[TASK DESCRIPTION]
In the copy, keep every line below as it is and leave out the pictures.

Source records

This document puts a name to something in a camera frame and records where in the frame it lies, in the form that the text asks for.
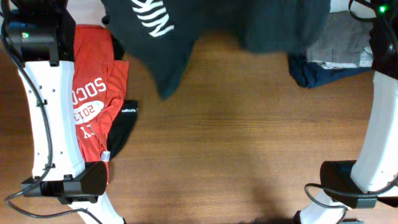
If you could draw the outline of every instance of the black cable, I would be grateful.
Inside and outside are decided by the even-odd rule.
[[[349,0],[349,3],[348,3],[348,11],[349,11],[349,13],[351,14],[351,16],[352,16],[353,18],[355,18],[356,20],[361,21],[361,22],[373,22],[373,20],[375,20],[375,17],[373,17],[373,18],[361,18],[361,17],[358,17],[358,16],[351,10],[351,6],[353,5],[353,2],[354,2],[354,1],[356,1],[356,2],[358,2],[358,3],[360,3],[360,4],[364,5],[364,6],[367,6],[367,7],[371,8],[371,9],[373,9],[373,11],[376,10],[376,7],[374,7],[373,4],[371,4],[370,2],[367,2],[367,1],[365,1],[365,0]]]
[[[397,49],[398,49],[398,39],[397,39],[396,33],[392,29],[392,26],[390,25],[390,23],[387,21],[386,17],[383,14],[380,15],[380,18],[381,18],[381,20],[383,22],[384,28],[387,30],[388,36],[391,39],[391,42],[392,42],[391,44],[392,44],[392,46],[393,46],[393,48],[395,50],[396,58],[398,58],[398,51],[397,51]]]
[[[344,218],[345,218],[345,216],[346,216],[346,214],[347,214],[347,212],[348,212],[348,207],[347,207],[346,205],[326,205],[326,204],[324,204],[324,203],[319,202],[319,201],[318,201],[317,199],[315,199],[315,198],[311,195],[311,193],[309,192],[309,188],[310,188],[310,187],[315,187],[315,188],[321,189],[321,190],[323,190],[323,191],[325,191],[325,192],[329,192],[329,193],[332,193],[332,194],[337,194],[337,195],[345,196],[345,197],[353,197],[353,198],[373,198],[373,197],[377,197],[377,196],[379,196],[379,195],[382,195],[382,194],[384,194],[384,193],[390,191],[391,189],[393,189],[393,188],[396,187],[397,185],[398,185],[398,175],[397,175],[397,177],[395,177],[395,178],[392,180],[392,182],[390,182],[390,184],[388,184],[387,186],[385,186],[385,187],[383,187],[382,189],[377,190],[377,191],[375,191],[375,192],[369,192],[369,193],[363,193],[363,194],[349,193],[349,192],[340,192],[340,191],[338,191],[338,190],[333,190],[333,189],[331,189],[331,188],[329,188],[329,187],[324,187],[324,186],[322,186],[322,185],[320,185],[320,184],[306,184],[305,187],[304,187],[304,191],[305,191],[305,194],[308,196],[308,198],[309,198],[312,202],[314,202],[315,204],[317,204],[317,205],[319,205],[319,206],[321,206],[321,207],[323,207],[323,208],[328,208],[328,209],[338,209],[338,208],[342,208],[342,209],[344,209],[343,217],[340,218],[340,220],[338,221],[338,223],[341,223],[341,222],[344,220]]]
[[[8,0],[3,0],[1,1],[1,9],[3,12],[9,12],[9,5],[8,5]],[[33,188],[36,188],[37,186],[40,185],[40,183],[44,180],[44,178],[47,176],[47,174],[50,172],[50,169],[52,167],[52,151],[53,151],[53,147],[52,147],[52,140],[51,140],[51,135],[50,135],[50,125],[49,125],[49,119],[47,117],[47,114],[45,112],[45,107],[44,107],[44,102],[40,97],[39,92],[37,91],[35,85],[33,84],[32,80],[30,79],[30,77],[28,76],[28,74],[26,73],[26,71],[24,70],[24,65],[22,64],[22,62],[19,61],[19,59],[15,56],[15,54],[12,52],[11,47],[9,46],[6,37],[5,37],[5,26],[7,24],[7,18],[4,18],[4,22],[1,26],[1,41],[2,44],[4,45],[4,48],[6,49],[6,52],[8,53],[8,55],[10,56],[10,58],[12,59],[12,61],[15,63],[15,65],[17,66],[17,68],[19,69],[19,71],[22,73],[22,76],[24,77],[24,79],[26,80],[26,82],[28,83],[29,87],[31,88],[32,92],[34,93],[36,100],[37,100],[37,106],[40,108],[40,111],[42,113],[42,117],[43,117],[43,122],[44,122],[44,128],[45,128],[45,135],[47,138],[47,146],[49,149],[49,156],[48,156],[48,162],[44,167],[44,173],[30,186],[26,187],[25,189],[14,193],[12,195],[7,196],[4,201],[5,203],[11,207],[12,209],[14,209],[15,211],[23,214],[23,215],[27,215],[28,217],[32,217],[32,218],[55,218],[55,217],[60,217],[63,215],[69,215],[72,213],[76,213],[76,212],[83,212],[87,215],[89,215],[92,219],[94,219],[96,222],[98,222],[99,224],[102,224],[91,212],[89,212],[87,209],[84,208],[79,208],[79,209],[74,209],[74,210],[69,210],[66,212],[60,212],[60,213],[55,213],[55,214],[51,214],[51,215],[38,215],[38,214],[34,214],[31,212],[28,212],[26,210],[23,210],[21,208],[19,208],[17,205],[15,205],[14,203],[11,202],[12,199],[21,196],[22,194],[32,190]]]

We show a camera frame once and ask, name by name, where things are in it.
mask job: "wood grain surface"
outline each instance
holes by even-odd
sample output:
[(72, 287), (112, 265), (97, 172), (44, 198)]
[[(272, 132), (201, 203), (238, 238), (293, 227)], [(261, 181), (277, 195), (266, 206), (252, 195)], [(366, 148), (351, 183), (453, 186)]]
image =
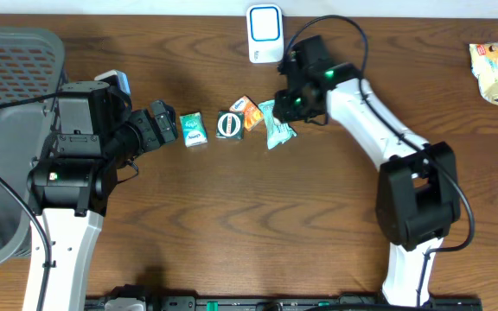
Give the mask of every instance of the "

[RESULT OF THIS EXERCISE]
This document puts a name to something in a camera frame and records where in the frame it lies, in the form that the text asks for.
If you could draw the outline of every instance of the black cable, I would be grateful.
Inside and outside are decided by the even-odd rule.
[[[349,0],[349,3],[348,3],[348,11],[349,11],[349,13],[351,14],[351,16],[352,16],[353,18],[355,18],[356,20],[361,21],[361,22],[373,22],[373,20],[375,20],[375,17],[373,17],[373,18],[361,18],[361,17],[358,17],[358,16],[351,10],[351,6],[353,5],[353,2],[354,2],[354,1],[356,1],[356,2],[358,2],[358,3],[360,3],[360,4],[364,5],[364,6],[367,6],[367,7],[371,8],[371,9],[373,9],[373,11],[376,10],[376,7],[374,7],[373,4],[371,4],[370,2],[367,2],[367,1],[365,1],[365,0]]]
[[[397,49],[398,49],[398,39],[397,39],[396,33],[392,29],[392,26],[390,25],[390,23],[387,21],[386,17],[383,14],[380,15],[380,18],[381,18],[381,20],[383,22],[384,28],[387,30],[388,36],[391,39],[391,42],[392,42],[391,44],[392,44],[392,46],[393,46],[393,48],[395,50],[396,58],[398,58],[398,51],[397,51]]]
[[[344,218],[345,218],[345,216],[346,216],[346,214],[347,214],[347,212],[348,212],[348,207],[347,207],[346,205],[326,205],[326,204],[324,204],[324,203],[319,202],[319,201],[318,201],[317,199],[315,199],[315,198],[311,195],[311,193],[309,192],[309,188],[310,188],[310,187],[315,187],[315,188],[321,189],[321,190],[323,190],[323,191],[325,191],[325,192],[329,192],[329,193],[332,193],[332,194],[337,194],[337,195],[345,196],[345,197],[353,197],[353,198],[373,198],[373,197],[377,197],[377,196],[379,196],[379,195],[382,195],[382,194],[384,194],[384,193],[390,191],[391,189],[393,189],[393,188],[396,187],[397,185],[398,185],[398,175],[397,175],[397,177],[395,177],[395,178],[392,180],[392,182],[390,182],[390,184],[388,184],[387,186],[385,186],[385,187],[383,187],[382,189],[377,190],[377,191],[375,191],[375,192],[369,192],[369,193],[363,193],[363,194],[349,193],[349,192],[340,192],[340,191],[338,191],[338,190],[333,190],[333,189],[331,189],[331,188],[329,188],[329,187],[324,187],[324,186],[322,186],[322,185],[320,185],[320,184],[306,184],[305,187],[304,187],[304,191],[305,191],[305,194],[308,196],[308,198],[309,198],[312,202],[314,202],[315,204],[317,204],[317,205],[319,205],[319,206],[321,206],[321,207],[323,207],[323,208],[328,208],[328,209],[338,209],[338,208],[342,208],[342,209],[344,209],[343,217],[340,218],[340,220],[338,221],[338,223],[341,223],[341,222],[344,220]]]
[[[8,0],[3,0],[1,1],[1,9],[3,12],[9,12],[9,5],[8,5]],[[33,188],[36,188],[37,186],[40,185],[40,183],[44,180],[44,178],[47,176],[47,174],[50,172],[50,169],[52,167],[52,151],[53,151],[53,147],[52,147],[52,140],[51,140],[51,135],[50,135],[50,125],[49,125],[49,119],[47,117],[47,114],[45,112],[45,107],[44,107],[44,102],[40,97],[39,92],[37,91],[35,85],[33,84],[32,80],[30,79],[30,77],[28,76],[28,74],[26,73],[26,71],[24,70],[24,65],[22,64],[22,62],[19,61],[19,59],[15,56],[15,54],[12,52],[11,47],[9,46],[6,37],[5,37],[5,26],[7,24],[7,18],[4,18],[4,22],[1,26],[1,41],[2,44],[4,45],[4,48],[6,49],[6,52],[8,53],[8,55],[10,56],[10,58],[12,59],[12,61],[15,63],[15,65],[17,66],[17,68],[19,69],[19,71],[22,73],[22,76],[24,77],[24,79],[26,80],[26,82],[28,83],[29,87],[31,88],[32,92],[34,93],[36,100],[37,100],[37,106],[40,108],[40,111],[42,113],[42,117],[43,117],[43,122],[44,122],[44,128],[45,128],[45,135],[47,138],[47,146],[49,149],[49,156],[48,156],[48,162],[44,167],[44,173],[30,186],[26,187],[25,189],[14,193],[12,195],[7,196],[4,201],[5,203],[11,207],[12,209],[14,209],[15,211],[23,214],[23,215],[27,215],[28,217],[32,217],[32,218],[55,218],[55,217],[60,217],[63,215],[69,215],[72,213],[76,213],[76,212],[83,212],[87,215],[89,215],[92,219],[94,219],[96,222],[98,222],[99,224],[102,224],[91,212],[89,212],[87,209],[84,208],[79,208],[79,209],[74,209],[74,210],[69,210],[66,212],[60,212],[60,213],[55,213],[55,214],[51,214],[51,215],[38,215],[38,214],[34,214],[31,212],[28,212],[26,210],[23,210],[21,208],[19,208],[17,205],[15,205],[14,203],[11,202],[12,199],[21,196],[22,194],[32,190]]]

We show a camera frame once and ask, name by name, where things are in it.
mask job: "wood grain surface"
outline each instance
holes by even-odd
sample output:
[(72, 287), (112, 265), (97, 172), (44, 198)]
[[(272, 132), (201, 203), (238, 238), (293, 227)], [(261, 181), (277, 195), (266, 206), (252, 195)], [(366, 148), (351, 183), (453, 186)]]
image =
Give the mask of every instance of the "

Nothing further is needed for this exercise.